Dam in Massachusetts, United States

The Barre Falls Dam is located on the Ware River in Barre, Massachusetts, United States, about 0.3 mi below the junction of the river's east and west branches and 13 mi northwest of Worcester, Massachusetts.

Designed and constructed by the United States Army Corps of Engineers, this dam substantially reduces flooding along the Ware, Chicopee, and Connecticut rivers. Construction of the project began in May 1956 with completion in July 1958 at a cost of US$2 million.

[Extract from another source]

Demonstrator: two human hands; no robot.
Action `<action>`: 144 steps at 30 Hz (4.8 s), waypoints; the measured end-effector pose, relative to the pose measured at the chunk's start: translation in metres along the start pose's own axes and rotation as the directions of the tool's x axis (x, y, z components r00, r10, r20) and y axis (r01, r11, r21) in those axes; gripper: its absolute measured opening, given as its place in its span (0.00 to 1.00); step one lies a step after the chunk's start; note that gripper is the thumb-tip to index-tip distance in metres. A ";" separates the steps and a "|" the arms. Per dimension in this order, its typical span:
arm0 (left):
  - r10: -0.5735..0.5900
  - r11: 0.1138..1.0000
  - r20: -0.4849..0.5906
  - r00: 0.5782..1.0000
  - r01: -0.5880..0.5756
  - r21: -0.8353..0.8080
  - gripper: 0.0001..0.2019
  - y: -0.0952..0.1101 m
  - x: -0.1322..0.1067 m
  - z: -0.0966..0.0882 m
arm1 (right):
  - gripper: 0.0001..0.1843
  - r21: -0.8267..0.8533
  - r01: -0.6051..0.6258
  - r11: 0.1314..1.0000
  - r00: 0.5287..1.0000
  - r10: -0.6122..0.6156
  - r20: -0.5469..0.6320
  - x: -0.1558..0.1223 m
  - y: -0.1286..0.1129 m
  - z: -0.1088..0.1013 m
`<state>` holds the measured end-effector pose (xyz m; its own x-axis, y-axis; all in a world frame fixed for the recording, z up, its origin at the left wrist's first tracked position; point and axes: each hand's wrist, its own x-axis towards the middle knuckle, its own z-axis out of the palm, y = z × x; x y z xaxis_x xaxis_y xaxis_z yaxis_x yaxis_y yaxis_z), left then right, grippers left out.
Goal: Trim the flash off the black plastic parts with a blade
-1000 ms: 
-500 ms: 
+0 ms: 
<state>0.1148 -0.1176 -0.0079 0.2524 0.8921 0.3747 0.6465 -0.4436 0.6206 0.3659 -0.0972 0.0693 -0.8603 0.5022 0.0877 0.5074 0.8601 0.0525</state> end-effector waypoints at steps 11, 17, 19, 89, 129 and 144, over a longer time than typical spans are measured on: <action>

The Barre Falls reservoir is within the Upper Ware River Watershed and is part of the Chicopee River Watershed. Access to the site is available from Route 62.

==Description==

The project consists of an earth fill dam with stone slope protection 885 ft long and 69 ft high. There are three dikes totaling 3,215 ft in length with a maximum elevation of 48 ft. Cut in rock, the spillway comprises a concrete weir 60 ft. in length. The weir's crest elevation is 23 ft lower than the top of the dam. There is no lake at the Barre Falls Dam. The flood storage area for the project, which is normally empty, stores floodwaters and covers about 1500 acre in the towns of Barre, Hubbardston, Rutland, and Oakham, Massachusetts. The entire project, including all associated lands, covers 2407 acre. The Barre Falls Dam can store up to 7.82 e9USgal of water for flood control purposes. This is equivalent to 8.2 in of water covering its drainage area of 55 mi2.

==Management==
The Massachusetts Department of Conservation and Recreation manage and preserve the land for water quality protection. The Massachusetts Water Resources Authority manages these water resources, which are part of the public water supply for the Greater Boston area. The Corps assists the MWRA by coordinating flows to maximize diversion rates, and the MWRA assists the Corps when requested to divert excess flows to help with flood control. Camping, swimming and wading are not permitted. However, there is an 18-hole disc golf course which spans much of the premises.